> _Activity_: Please repeat the listing exactly, starting at its first line and stopping after the line that contains "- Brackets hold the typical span".
[Opening Available data section]
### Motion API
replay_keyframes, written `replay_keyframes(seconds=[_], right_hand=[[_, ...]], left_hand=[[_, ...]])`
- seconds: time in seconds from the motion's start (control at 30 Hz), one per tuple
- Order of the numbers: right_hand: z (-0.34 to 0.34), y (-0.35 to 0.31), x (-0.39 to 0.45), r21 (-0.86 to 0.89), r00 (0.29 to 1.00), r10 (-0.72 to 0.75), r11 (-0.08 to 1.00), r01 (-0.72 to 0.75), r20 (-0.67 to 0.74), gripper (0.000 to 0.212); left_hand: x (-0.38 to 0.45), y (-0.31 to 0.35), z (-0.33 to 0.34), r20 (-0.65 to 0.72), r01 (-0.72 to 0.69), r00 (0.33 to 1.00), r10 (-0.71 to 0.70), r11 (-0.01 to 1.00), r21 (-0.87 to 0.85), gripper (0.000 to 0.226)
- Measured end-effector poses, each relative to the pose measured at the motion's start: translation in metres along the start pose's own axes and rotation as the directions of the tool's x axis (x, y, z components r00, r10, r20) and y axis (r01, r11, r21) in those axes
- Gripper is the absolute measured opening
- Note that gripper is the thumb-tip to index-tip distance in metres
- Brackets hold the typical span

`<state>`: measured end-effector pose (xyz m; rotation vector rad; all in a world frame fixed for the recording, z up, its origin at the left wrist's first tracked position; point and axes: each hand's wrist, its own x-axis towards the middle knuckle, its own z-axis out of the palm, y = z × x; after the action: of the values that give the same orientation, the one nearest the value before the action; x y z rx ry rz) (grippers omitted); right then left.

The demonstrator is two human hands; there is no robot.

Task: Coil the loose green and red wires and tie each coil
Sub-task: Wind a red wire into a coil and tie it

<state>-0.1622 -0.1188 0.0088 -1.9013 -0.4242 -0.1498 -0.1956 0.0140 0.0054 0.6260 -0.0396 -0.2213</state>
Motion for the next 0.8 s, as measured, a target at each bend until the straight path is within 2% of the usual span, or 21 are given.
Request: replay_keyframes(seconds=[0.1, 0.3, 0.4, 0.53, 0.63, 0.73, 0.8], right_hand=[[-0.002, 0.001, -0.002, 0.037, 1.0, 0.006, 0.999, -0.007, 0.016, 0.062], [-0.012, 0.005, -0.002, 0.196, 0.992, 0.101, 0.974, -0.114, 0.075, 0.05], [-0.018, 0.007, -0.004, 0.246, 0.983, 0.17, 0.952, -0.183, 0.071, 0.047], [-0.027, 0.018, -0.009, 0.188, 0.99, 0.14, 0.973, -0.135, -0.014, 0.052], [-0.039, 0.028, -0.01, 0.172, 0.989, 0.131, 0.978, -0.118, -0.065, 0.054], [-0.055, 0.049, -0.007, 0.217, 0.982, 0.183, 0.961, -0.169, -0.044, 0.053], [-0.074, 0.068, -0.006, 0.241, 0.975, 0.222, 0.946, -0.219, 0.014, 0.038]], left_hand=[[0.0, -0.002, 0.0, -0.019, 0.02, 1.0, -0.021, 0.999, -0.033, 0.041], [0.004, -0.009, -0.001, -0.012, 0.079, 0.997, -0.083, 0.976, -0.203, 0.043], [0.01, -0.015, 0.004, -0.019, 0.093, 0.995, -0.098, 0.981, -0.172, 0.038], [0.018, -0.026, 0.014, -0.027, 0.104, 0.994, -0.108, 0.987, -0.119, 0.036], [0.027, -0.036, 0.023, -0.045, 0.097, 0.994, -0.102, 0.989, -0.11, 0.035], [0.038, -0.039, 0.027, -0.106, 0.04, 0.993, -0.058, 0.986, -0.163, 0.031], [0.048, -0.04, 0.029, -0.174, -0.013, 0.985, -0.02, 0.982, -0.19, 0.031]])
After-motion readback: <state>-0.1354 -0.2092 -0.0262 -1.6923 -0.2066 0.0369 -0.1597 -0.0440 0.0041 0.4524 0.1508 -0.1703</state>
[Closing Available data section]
> _Answer to the problem_:
### Motion API
replay_keyframes, written `replay_keyframes(seconds=[_], right_hand=[[_, ...]], left_hand=[[_, ...]])`
- seconds: time in seconds from the motion's start (control at 30 Hz), one per tuple
- Order of the numbers: right_hand: z (-0.34 to 0.34), y (-0.35 to 0.31), x (-0.39 to 0.45), r21 (-0.86 to 0.89), r00 (0.29 to 1.00), r10 (-0.72 to 0.75), r11 (-0.08 to 1.00), r01 (-0.72 to 0.75), r20 (-0.67 to 0.74), gripper (0.000 to 0.212); left_hand: x (-0.38 to 0.45), y (-0.31 to 0.35), z (-0.33 to 0.34), r20 (-0.65 to 0.72), r01 (-0.72 to 0.69), r00 (0.33 to 1.00), r10 (-0.71 to 0.70), r11 (-0.01 to 1.00), r21 (-0.87 to 0.85), gripper (0.000 to 0.226)
- Measured end-effector poses, each relative to the pose measured at the motion's start: translation in metres along the start pose's own axes and rotation as the directions of the tool's x axis (x, y, z components r00, r10, r20) and y axis (r01, r11, r21) in those axes
- Gripper is the absolute measured opening
- Note that gripper is the thumb-tip to index-tip distance in metres
- Brackets hold the typical span

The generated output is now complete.